→ Exercise requirements:
Write out the data that follows. Keep every character unchanged.

→ The data:
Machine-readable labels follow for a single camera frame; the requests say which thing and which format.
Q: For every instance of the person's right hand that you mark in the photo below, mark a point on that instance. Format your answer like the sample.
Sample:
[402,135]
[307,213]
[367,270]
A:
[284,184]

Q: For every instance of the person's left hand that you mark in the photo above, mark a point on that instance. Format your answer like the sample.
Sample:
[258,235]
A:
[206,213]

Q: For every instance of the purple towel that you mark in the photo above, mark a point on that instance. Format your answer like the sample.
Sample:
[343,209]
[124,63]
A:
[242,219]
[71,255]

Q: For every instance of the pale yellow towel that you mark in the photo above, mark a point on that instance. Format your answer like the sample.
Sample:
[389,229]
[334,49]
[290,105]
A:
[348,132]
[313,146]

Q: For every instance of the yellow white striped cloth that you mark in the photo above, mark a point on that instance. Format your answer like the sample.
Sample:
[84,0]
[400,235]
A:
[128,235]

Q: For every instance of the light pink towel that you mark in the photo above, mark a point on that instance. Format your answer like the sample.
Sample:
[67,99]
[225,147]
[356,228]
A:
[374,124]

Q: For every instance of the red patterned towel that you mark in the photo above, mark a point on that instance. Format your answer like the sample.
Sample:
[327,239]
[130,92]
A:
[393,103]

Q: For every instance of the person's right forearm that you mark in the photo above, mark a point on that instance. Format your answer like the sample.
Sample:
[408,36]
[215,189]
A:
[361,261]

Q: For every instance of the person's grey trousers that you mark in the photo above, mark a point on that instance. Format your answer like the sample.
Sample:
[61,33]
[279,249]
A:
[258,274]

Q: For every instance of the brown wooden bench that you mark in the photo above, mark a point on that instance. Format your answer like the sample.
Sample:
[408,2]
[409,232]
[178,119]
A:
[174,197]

→ Your response:
Machine-readable labels follow for a single camera frame; the requests say which thing and which format.
Q: For every instance of the person's right hand that you mark in the photo below, mark a point on that instance. Format your answer like the sample.
Sample:
[402,135]
[307,213]
[367,270]
A:
[284,184]

Q: For every instance of the person's left hand that you mark in the photo above, mark a point on that instance. Format your answer like the sample.
Sample:
[258,235]
A:
[206,213]

Q: For every instance of the purple towel that you mark in the photo above, mark a point on that instance. Format your answer like the sample.
Sample:
[343,209]
[124,63]
A:
[242,219]
[71,255]

Q: For every instance of the pale yellow towel that you mark in the photo above, mark a point on that instance. Format your answer like the sample.
Sample:
[389,229]
[334,49]
[290,105]
A:
[348,132]
[313,146]

Q: For every instance of the yellow white striped cloth that you mark in the photo above, mark a point on that instance. Format your answer like the sample.
Sample:
[84,0]
[400,235]
A:
[128,235]

Q: For every instance of the light pink towel that you mark in the photo above, mark a point on that instance. Format your answer like the sample.
Sample:
[67,99]
[225,147]
[356,228]
A:
[374,124]

Q: For every instance of the red patterned towel that you mark in the photo above, mark a point on that instance. Format your answer like the sample.
Sample:
[327,239]
[130,92]
A:
[393,103]

Q: For every instance of the person's right forearm that you mark in the photo above, mark a point on that instance. Format your answer like the sample.
Sample:
[408,36]
[215,189]
A:
[361,261]

Q: For every instance of the person's grey trousers that you mark in the photo above, mark a point on that instance. Format your answer like the sample.
Sample:
[61,33]
[279,249]
A:
[258,274]

Q: For every instance of the brown wooden bench that you mark in the photo above, mark a point on that instance. Format your answer like the sample.
Sample:
[408,2]
[409,232]
[178,119]
A:
[174,197]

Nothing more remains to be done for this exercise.